[ietf-dkim] Issue: Deployment Guide Section 6.1/6.5 (ADSP/Forwader) conflict
iane at sussex.ac.uk
Fri Oct 23 08:03:31 PDT 2009
--On 23 October 2009 10:29:17 -0400 "John R. Levine" <johnl at iecc.com> wrote:
>>> If, as I suspect, bad guys spoofing their way onto lists past admins
>>> unwilling to do inbound filtering is not an actual problem, perhaps we
>>> could agree not to waste time inventing mechanisms to solve it?
>> I don't think that's what people have been worried about. I think
>> they've been worried about spammers adding list headers to messages, in
>> order to remove the ADSP protection. There's also the possibility of
>> spammers subscribing to lists. Still, a well managed list should have a
>> good reputation, and I don't see much list abuse.

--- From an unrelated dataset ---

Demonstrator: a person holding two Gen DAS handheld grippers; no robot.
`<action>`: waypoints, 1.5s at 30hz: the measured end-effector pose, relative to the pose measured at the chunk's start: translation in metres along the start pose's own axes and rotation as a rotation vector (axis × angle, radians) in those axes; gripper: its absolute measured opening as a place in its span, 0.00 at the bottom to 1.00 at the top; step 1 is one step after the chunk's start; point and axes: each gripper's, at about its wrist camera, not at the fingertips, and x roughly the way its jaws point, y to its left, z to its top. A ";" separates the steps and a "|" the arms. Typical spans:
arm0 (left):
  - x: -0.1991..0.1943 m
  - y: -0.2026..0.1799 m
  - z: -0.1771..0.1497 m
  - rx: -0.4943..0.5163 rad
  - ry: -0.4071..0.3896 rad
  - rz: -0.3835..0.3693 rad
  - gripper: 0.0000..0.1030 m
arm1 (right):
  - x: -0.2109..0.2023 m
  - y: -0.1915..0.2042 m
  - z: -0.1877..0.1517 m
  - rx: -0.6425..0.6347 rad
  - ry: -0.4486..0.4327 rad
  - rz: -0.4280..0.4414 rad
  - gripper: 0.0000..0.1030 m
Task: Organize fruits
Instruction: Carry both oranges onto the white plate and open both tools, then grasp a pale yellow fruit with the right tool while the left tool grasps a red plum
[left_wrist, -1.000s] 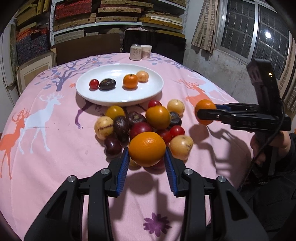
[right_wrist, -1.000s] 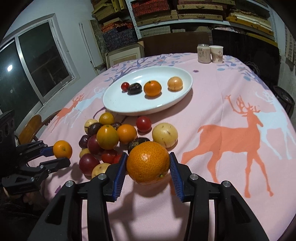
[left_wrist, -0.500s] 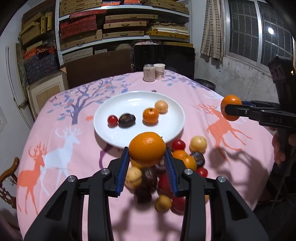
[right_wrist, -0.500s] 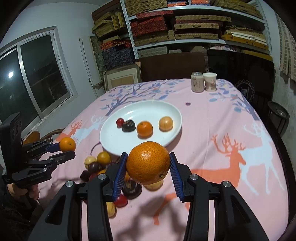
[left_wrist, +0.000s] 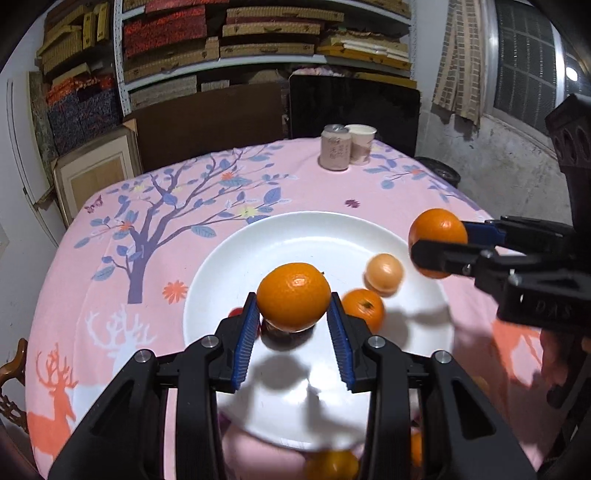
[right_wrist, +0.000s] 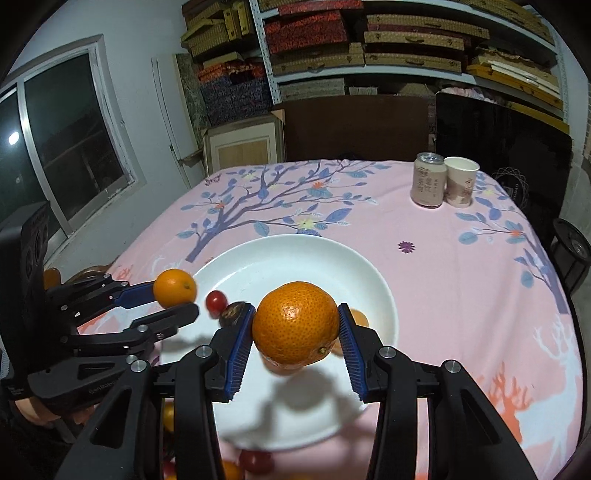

> This strikes me as an even more arcane and implausible threat. Since
> spammers don't add fake list headers to evade filtering now, why would
> they start now?
Well, they won't do it yet. They may start to do it if it becomes hard to
deliver email otherwise. With future widespread MSA, DKIM, ADSP and SPF, I
think it's theoretically possible that all mail could be checked for
authorisation some day. Therefore, spammers will need to look for ways to
sponge off domains with good reputations (newly registered domains won't
have good reputations). Forging list-id headers might be a way to do it.
> Wouldn't the correct response be for lists to sign their mail to help
> recipients recognize real list mail? That has the advantage of requiring
> no changes to any IETF document.
>> I agree that we don't need additional mechanisms, but think we do need
>> better clarity on the distinction betweem dkim=all and dkim=discardable.
> Since ADSP is useless to the 99.99% of domains that are not phish targets
> like Paypal (and probably useless even there), that would be an extremely
> poor use of limited resources. It would be much more useful to help
> people who write and use list software get the lists to sign their mail
> so you can whitelist real list mail from lists you know.
All sites with good email sender reputation are phish targets these days.
We're seeing spear phishing attempts several times per week nowadays.
Success generally results in web mail accounts being used to send 419
scams, or further phishing. Phishers value our accounts enough that they'll
enter an exchange of emails with a user in order to convince the user to
give up a password.
I'm not sure that I can see a business case for anyone else to use our
addresses in From: headers. Certainly not without prior arrangement, and
DKIM delegation can allow that. So, I can see value in ADSP for our site.
Anyway, the point of clarifying the distinction is to prevent people making
the mistake that you seem to be expecting them to make.